Exercise prompt: What you give back must match the data exactly, minus the pictures.

START Supplied material

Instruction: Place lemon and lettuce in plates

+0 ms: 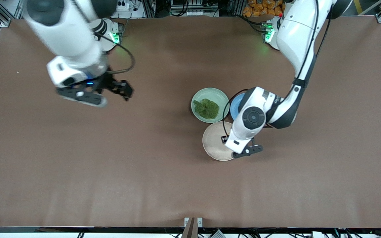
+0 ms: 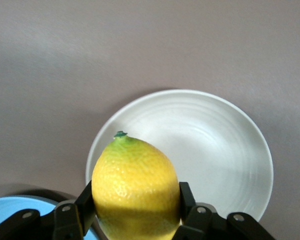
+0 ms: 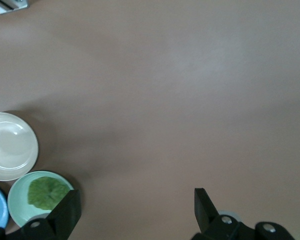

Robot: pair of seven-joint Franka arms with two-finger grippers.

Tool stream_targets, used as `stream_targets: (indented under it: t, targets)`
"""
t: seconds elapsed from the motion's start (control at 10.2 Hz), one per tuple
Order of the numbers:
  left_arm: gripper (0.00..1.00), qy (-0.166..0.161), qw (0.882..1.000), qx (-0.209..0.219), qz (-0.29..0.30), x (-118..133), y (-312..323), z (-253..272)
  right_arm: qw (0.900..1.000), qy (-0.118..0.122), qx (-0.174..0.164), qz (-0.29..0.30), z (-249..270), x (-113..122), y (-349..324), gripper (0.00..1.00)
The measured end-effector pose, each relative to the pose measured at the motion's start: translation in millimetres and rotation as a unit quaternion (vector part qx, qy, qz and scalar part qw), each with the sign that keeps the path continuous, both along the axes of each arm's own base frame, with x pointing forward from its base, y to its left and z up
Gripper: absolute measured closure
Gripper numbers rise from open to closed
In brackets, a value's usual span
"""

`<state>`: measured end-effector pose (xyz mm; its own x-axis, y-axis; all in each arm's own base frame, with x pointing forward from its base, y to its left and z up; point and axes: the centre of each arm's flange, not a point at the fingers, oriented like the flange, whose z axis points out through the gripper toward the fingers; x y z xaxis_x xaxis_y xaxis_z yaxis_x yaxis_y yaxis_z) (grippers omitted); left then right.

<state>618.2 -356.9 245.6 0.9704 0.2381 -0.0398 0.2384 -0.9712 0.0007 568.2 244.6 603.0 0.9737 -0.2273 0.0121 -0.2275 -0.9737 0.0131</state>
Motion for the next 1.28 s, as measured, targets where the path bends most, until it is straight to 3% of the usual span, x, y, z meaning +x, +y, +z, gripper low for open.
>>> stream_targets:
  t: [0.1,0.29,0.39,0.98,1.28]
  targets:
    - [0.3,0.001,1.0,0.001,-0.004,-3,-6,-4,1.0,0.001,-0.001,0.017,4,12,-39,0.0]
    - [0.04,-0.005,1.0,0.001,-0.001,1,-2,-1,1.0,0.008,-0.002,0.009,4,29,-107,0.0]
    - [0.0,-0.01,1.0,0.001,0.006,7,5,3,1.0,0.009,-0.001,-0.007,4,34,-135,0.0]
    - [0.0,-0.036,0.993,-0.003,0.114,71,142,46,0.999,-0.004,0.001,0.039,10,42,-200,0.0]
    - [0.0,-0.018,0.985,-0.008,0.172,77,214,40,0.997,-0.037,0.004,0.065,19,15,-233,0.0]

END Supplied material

Task answer:
Instruction: Place lemon and lettuce in plates

+0 ms: 
+0 ms: 
+0 ms: 

Robot: pair of seven-joint Franka arms with two-finger grippers.

Tool stream_targets, used as `stream_targets: (indented under it: t, targets)`
"""
t: seconds elapsed from the motion's start (control at 10.2 Hz), one per tuple
Order of the numbers:
  left_arm: gripper (0.00..1.00), qy (-0.166..0.161), qw (0.882..1.000), qx (-0.209..0.219), qz (-0.29..0.30), x (-118..133), y (-312..323), z (-253..272)
  right_arm: qw (0.900..1.000), qy (-0.118..0.122), qx (-0.174..0.164), qz (-0.29..0.30), z (-249..270), x (-113..122), y (-349..324), gripper (0.00..1.00)
The measured end-effector pose, each relative to the pose measured at the motion's start: translation in millimetres and rotation as a unit quaternion (vector part qx, qy, qz and scalar part qw), each with the sign that keeps the path continuous, both along the axes of each arm's own base frame, with x pointing forward from its base, y to its left and z up
Gripper: absolute measured closure
Gripper numbers rise from open to closed
In brackets, a value's usual span
"""

`<state>`: measured end-effector pose (xyz mm; its own x-axis, y-axis; all in each arm's own base frame, with x pointing forward from its base, y to its left and z up; point and axes: the centre of each arm's flange, not a point at the fingers, oriented like the flange, whose z axis points out through the gripper toward the fingers; x y z xaxis_x xaxis_y xaxis_z yaxis_x yaxis_y yaxis_z) (grippers omitted); left then right.

<state>618.2 -356.9 245.6 0.9704 0.2381 -0.0398 0.2384 -0.9712 0.0007 568.2 244.6 603.0 0.9737 -0.2273 0.0121 -0.2275 -0.9737 0.0131</state>
Motion for the next 1.28 s, as measured, targets where the path bends most, until it is straight to 3% of the usual span, x, y, z meaning +x, +y, +z, gripper low for open.
>>> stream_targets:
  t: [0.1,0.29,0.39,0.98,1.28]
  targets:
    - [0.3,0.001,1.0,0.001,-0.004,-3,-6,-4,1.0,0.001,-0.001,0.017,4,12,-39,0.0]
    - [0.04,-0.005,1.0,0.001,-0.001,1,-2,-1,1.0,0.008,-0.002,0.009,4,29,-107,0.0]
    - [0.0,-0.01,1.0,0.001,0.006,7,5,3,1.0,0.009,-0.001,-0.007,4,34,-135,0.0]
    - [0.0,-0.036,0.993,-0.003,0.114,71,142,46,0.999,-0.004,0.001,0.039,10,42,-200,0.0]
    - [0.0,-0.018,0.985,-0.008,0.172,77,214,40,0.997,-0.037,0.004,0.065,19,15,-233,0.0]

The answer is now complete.